## Exercise directions
Filter the entries, keeping every line with the string "that".
[Material shown Boundary: Start]
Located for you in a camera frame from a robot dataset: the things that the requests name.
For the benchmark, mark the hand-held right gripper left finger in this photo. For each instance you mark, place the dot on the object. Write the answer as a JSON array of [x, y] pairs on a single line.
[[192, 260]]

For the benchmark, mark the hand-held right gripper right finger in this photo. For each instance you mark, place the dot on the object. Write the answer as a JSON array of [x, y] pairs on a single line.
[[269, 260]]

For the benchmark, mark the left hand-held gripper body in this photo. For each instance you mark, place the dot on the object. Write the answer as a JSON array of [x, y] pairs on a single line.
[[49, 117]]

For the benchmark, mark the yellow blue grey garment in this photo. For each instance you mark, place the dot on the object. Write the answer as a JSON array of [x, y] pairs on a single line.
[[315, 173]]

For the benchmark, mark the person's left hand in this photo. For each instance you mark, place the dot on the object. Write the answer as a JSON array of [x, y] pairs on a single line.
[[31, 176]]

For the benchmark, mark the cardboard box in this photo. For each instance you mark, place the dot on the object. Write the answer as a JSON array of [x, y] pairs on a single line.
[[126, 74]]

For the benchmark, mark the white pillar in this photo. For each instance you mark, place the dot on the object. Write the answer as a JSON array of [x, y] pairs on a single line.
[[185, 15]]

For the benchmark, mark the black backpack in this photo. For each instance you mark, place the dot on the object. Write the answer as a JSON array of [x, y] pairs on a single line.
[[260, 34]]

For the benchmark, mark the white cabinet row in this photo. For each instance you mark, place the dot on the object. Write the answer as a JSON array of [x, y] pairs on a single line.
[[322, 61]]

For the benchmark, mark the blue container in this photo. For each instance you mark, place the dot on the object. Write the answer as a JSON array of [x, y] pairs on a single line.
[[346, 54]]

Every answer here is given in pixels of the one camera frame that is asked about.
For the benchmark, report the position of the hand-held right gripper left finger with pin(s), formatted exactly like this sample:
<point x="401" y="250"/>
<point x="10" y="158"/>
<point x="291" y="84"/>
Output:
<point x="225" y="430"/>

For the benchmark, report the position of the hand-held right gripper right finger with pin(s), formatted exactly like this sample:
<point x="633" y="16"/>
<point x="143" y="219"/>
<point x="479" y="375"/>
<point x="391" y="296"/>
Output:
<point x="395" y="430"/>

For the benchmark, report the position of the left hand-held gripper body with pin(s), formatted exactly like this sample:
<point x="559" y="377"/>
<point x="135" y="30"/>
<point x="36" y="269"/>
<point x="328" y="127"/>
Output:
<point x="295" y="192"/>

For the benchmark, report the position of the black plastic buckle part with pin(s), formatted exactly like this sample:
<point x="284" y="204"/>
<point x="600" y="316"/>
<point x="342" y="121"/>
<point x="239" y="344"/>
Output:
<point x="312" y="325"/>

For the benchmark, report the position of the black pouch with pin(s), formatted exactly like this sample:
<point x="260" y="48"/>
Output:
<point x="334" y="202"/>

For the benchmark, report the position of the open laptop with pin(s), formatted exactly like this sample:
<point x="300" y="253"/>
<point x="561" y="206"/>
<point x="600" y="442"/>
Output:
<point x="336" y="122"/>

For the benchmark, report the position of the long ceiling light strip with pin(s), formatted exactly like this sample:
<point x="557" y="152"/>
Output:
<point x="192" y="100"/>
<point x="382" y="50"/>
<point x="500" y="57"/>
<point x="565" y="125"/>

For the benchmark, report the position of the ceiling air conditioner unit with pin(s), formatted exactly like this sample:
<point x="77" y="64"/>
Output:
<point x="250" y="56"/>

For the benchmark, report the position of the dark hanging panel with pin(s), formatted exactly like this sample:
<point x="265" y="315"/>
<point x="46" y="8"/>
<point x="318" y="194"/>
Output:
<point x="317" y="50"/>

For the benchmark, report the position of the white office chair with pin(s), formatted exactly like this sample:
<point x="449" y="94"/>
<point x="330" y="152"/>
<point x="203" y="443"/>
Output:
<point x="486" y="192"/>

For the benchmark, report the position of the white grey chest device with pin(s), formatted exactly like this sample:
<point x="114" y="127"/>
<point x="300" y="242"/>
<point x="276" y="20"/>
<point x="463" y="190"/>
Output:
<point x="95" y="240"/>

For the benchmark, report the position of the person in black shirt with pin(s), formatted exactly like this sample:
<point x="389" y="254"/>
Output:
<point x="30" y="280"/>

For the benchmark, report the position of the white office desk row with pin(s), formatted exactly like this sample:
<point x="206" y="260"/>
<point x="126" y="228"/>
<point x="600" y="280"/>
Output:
[Material shown Boundary: End]
## Solution for this exercise
Located for you in a camera frame from a robot dataset: the things that the requests name.
Every answer here is given in pixels of the one camera frame that is asked about.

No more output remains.